Activity — The response must consist of the lines below from the one with "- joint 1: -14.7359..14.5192" through the one with "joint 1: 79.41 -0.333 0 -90", exactly as they appear and with both ends kept.

Data —
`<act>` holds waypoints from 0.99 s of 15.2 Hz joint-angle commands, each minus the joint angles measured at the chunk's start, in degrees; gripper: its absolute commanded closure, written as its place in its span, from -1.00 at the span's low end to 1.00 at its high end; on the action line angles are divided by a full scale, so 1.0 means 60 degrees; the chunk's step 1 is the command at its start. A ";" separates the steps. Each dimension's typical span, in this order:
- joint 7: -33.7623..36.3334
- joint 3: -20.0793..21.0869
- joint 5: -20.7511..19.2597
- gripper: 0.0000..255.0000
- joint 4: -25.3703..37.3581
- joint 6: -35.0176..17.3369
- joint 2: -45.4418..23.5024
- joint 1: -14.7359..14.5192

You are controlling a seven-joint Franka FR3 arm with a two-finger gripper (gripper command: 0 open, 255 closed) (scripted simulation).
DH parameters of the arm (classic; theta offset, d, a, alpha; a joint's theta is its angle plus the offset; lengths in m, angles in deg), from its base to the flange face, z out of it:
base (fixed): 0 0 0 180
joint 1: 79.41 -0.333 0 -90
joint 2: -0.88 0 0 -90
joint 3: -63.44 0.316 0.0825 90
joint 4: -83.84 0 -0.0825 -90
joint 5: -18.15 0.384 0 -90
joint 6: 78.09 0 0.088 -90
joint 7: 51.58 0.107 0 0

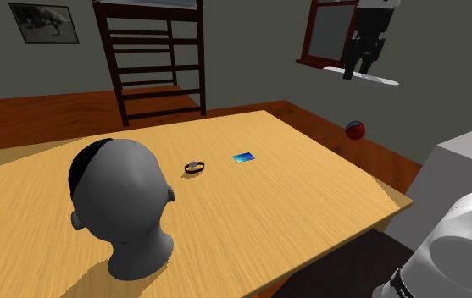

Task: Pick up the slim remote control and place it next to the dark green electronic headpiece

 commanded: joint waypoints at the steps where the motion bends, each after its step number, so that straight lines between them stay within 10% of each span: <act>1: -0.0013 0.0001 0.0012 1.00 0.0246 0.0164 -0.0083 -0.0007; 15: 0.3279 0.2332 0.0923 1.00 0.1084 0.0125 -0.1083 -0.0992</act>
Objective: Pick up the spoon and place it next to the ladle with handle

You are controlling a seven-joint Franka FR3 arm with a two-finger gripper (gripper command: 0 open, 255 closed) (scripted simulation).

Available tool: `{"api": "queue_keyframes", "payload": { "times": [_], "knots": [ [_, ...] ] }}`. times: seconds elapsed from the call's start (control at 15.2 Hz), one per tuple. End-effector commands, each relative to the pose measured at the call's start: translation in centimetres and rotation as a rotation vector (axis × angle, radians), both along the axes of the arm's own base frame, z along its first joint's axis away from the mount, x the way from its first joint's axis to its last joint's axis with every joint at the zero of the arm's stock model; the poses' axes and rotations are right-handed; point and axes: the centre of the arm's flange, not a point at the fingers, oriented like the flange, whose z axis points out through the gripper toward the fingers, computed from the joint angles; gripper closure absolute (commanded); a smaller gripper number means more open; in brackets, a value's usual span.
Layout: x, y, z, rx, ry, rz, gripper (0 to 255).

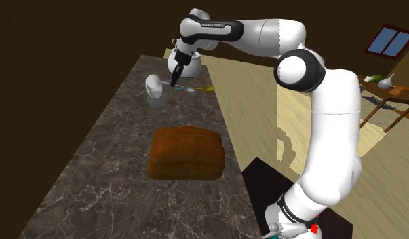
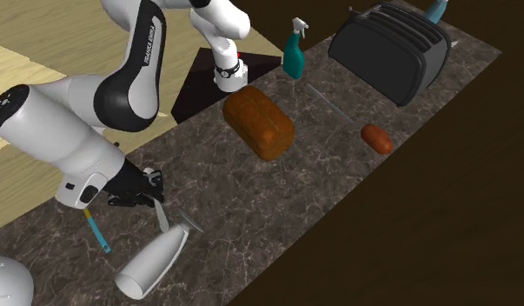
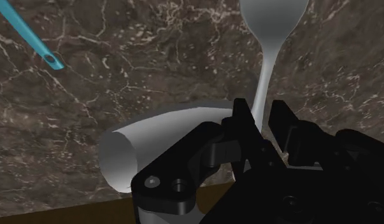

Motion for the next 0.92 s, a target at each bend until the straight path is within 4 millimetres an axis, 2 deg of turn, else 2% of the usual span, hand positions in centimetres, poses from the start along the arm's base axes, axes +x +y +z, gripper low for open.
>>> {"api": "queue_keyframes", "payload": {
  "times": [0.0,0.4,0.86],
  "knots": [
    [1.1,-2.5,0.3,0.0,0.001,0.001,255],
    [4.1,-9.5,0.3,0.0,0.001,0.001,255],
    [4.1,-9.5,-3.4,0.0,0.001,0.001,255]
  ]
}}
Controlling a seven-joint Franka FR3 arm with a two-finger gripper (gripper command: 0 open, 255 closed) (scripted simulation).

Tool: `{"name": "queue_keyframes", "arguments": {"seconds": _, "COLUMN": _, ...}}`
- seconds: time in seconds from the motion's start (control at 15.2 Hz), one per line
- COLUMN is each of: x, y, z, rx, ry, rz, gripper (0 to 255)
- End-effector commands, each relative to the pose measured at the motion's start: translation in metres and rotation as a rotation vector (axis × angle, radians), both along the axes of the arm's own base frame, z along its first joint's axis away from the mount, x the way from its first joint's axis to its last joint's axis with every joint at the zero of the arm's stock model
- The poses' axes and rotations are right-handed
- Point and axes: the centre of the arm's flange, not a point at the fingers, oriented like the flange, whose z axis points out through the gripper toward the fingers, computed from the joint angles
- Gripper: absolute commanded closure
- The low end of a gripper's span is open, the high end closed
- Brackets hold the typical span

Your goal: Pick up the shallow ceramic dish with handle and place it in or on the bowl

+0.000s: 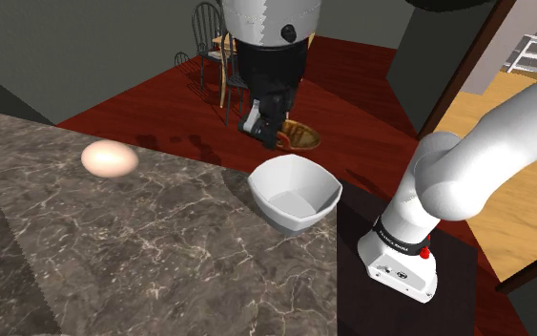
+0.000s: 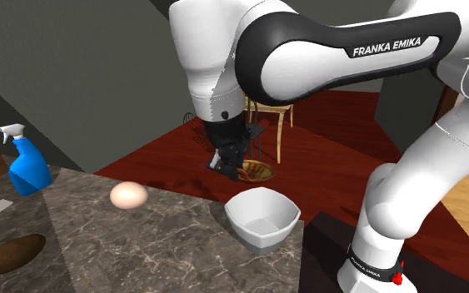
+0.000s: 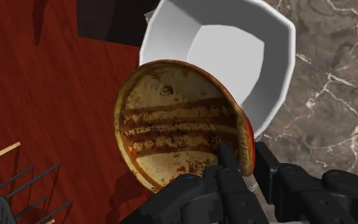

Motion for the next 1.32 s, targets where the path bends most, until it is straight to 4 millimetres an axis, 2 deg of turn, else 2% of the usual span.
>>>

Solved problem —
- joint 1: -14.7359..14.5192

You are controlling a seven-joint Franka FR3 arm with a two-finger gripper (gripper command: 0 open, 255 closed) (scripted simulation).
DH parameters of the arm (classic; theta offset, d, a, alpha; a joint's theta is its angle plus the offset; lengths in m, angles in deg), from its base to the flange face, z out of it:
base (fixed): 0 0 0 180
joint 1: 79.41 -0.333 0 -90

With the answer given, the exercise is complete.